Action item:
Using the data below, print exactly the line with "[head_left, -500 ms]", the line with "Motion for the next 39", and every line between them, but none of the pictures.

Records for this task:

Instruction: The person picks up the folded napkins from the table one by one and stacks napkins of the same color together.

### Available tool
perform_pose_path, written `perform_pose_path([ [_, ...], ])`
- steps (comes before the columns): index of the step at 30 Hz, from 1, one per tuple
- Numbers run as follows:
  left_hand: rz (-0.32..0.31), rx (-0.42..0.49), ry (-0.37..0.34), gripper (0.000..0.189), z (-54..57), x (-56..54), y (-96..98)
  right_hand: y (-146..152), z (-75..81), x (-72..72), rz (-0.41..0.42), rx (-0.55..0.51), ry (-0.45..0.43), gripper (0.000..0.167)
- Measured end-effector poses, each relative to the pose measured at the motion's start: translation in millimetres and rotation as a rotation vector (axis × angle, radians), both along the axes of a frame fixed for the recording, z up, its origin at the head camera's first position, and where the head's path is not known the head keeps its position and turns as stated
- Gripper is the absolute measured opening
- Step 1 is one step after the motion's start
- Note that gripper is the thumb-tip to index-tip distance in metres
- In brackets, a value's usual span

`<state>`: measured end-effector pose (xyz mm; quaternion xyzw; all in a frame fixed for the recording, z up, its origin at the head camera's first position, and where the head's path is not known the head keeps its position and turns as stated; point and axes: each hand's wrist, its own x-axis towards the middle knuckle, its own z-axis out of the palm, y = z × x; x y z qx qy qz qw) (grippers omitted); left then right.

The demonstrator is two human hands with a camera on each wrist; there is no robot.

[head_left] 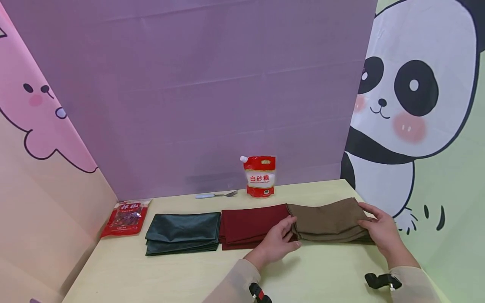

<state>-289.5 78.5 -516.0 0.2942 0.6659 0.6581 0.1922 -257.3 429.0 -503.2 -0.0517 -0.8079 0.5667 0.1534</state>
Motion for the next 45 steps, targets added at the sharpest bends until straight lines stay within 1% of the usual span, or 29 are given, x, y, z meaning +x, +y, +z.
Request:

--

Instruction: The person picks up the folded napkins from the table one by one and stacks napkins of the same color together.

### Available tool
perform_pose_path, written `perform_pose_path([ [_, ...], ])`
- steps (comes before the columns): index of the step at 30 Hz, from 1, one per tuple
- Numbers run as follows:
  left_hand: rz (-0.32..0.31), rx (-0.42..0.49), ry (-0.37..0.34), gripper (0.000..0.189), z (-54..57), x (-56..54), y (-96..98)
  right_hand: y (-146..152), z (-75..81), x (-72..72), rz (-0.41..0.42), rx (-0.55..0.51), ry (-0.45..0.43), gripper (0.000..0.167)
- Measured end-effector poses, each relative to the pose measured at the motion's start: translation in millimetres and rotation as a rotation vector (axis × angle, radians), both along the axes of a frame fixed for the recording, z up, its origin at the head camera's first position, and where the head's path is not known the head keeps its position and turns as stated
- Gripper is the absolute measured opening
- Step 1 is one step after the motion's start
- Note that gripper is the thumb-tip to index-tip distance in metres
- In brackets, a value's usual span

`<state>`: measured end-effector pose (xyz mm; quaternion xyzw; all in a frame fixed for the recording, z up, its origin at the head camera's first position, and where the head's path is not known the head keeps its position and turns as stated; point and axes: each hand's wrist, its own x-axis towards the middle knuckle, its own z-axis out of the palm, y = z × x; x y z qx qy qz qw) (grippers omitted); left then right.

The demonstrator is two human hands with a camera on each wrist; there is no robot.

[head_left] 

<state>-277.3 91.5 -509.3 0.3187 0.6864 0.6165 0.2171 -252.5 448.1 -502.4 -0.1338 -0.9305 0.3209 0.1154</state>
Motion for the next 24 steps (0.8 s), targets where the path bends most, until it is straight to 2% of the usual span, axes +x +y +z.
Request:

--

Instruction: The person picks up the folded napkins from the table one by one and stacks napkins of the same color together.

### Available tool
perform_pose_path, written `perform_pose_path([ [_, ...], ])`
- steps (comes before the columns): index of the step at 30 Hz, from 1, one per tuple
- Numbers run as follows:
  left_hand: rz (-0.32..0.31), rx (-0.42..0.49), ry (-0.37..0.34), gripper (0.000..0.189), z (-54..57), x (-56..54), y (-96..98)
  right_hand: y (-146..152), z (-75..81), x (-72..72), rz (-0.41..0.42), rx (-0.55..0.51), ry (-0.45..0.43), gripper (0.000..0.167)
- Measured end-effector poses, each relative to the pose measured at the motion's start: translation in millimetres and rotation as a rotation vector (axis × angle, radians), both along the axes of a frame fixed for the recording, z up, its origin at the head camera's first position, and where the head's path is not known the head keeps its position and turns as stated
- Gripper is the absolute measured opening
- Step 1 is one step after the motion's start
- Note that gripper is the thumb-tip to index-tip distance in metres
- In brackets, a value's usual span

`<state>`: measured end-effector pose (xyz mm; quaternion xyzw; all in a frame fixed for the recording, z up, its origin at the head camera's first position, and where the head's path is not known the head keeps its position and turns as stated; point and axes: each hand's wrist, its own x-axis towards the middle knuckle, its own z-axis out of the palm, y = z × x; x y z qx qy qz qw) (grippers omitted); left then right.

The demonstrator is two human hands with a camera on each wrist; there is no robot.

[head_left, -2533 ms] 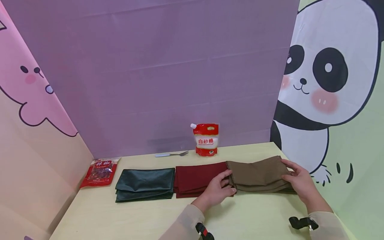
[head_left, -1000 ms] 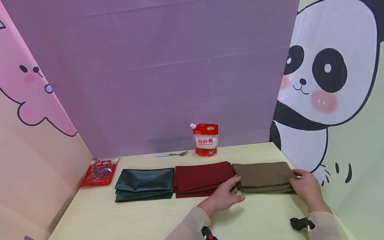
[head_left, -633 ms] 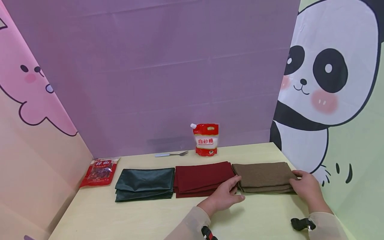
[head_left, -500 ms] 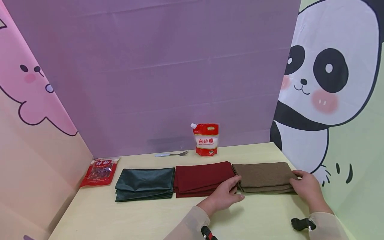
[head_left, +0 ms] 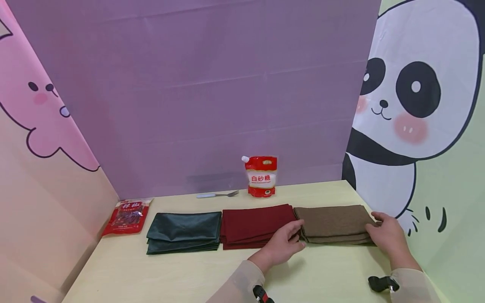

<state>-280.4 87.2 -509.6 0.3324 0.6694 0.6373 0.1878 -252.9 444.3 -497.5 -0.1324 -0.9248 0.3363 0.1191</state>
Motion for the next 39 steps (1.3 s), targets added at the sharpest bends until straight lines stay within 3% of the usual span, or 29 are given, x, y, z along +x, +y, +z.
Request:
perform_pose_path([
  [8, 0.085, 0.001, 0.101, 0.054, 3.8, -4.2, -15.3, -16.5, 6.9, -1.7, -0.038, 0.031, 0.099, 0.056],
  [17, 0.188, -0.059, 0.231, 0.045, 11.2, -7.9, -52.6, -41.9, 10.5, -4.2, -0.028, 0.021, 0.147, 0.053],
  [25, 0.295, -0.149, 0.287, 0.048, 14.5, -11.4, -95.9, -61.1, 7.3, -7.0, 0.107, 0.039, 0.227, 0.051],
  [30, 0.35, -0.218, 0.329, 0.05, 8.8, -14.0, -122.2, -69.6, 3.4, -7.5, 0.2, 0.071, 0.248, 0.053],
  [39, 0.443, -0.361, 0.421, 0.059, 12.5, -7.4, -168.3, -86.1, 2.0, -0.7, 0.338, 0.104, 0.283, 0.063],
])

Written reply:
[head_left, -500 ms] 
[head_left, +0 ms] 

<state>-280.4 87.2 -509.6 0.3324 0.6694 0.6373 0.1878 -252.9 444.3 -497.5 -0.1324 -0.9248 0.3363 0.1191</state>
Motion for the next 39 steps (1.3 s), targets added at the sharpest bends until straight lines stay within 3% of the usual span, or 29 are given, x, y, z along +x, +y, +z.

Nothing else remains for the exercise.